* [Exercise details]
Using the listing below, return each line exactly as it reads.

* [Data provided]
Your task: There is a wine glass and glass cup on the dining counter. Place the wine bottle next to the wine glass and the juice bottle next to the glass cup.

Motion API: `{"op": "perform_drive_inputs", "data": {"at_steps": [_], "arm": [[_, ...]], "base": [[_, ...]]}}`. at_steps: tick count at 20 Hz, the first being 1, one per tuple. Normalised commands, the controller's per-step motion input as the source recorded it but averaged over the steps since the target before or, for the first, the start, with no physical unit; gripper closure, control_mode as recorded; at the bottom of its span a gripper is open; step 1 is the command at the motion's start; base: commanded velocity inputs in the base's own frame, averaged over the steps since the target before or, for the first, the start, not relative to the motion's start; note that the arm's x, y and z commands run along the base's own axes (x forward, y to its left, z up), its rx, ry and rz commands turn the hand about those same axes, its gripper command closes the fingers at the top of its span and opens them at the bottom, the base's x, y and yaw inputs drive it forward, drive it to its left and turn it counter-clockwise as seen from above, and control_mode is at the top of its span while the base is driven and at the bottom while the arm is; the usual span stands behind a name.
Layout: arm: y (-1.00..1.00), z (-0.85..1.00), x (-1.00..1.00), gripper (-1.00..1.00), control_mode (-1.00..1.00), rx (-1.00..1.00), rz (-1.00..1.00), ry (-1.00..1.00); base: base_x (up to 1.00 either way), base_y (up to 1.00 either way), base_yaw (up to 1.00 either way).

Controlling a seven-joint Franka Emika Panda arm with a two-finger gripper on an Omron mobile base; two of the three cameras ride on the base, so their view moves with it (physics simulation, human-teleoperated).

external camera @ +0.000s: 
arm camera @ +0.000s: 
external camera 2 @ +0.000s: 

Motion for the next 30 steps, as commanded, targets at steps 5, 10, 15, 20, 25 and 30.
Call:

* [Task result]
Your task: There is a wine glass and glass cup on the dining counter. Place the wine bottle next to the wine glass and the juice bottle next to the glass cup.

Motion API: `{"op": "perform_drive_inputs", "data": {"at_steps": [_], "arm": [[_, ...]], "base": [[_, ...]]}}`. at_steps: tick count at 20 Hz, the first being 1, one per tuple. Normalised commands, the controller's per-step motion input as the source recorded it but averaged over the steps since the target before or, for the first, the start, with no physical unit; gripper closure, control_mode as recorded; at the bottom of its span a gripper is open; step 1 is the command at the motion's start; base: commanded velocity inputs in the base's own frame, averaged over the steps since the target before or, for the first, the start, not relative to the motion's start; note that the arm's x, y and z commands run along the base's own axes (x forward, y to its left, z up), its rx, ry and rz commands turn the hand about those same axes, its gripper command closes the fingers at the top of its span and opens them at the bottom, the base's x, y and yaw inputs drive it forward, drive it to its left and turn it counter-clockwise as seen from above, and control_mode is at the top of its span while the base is driven and at the bottom while the arm is; the usual span stands behind a name.
Layout: arm: y (-1.00..1.00), z (-0.85..1.00), x (-1.00..1.00), gripper (-1.00..1.00), control_mode (-1.00..1.00), rx (-1.00..1.00), rz (-1.00..1.00), ry (-1.00..1.00); base: base_x (up to 1.00 either way), base_y (up to 1.00 either way), base_yaw (up to 1.00 either way).

Controlling a seven-joint Franka Emika Panda arm with a two-finger gripper on an Omron mobile base; two of the three cameras ride on the base, so their view moves with it (physics simulation, human-teleoperated).

external camera @ +0.000s: 
arm camera @ +0.000s: 
external camera 2 @ +0.000s: 

Motion for the next 30 steps, as commanded, targets at steps 5, 10, 15, 20, 25 and 30.
Call:

What this exercise needed has been supplied.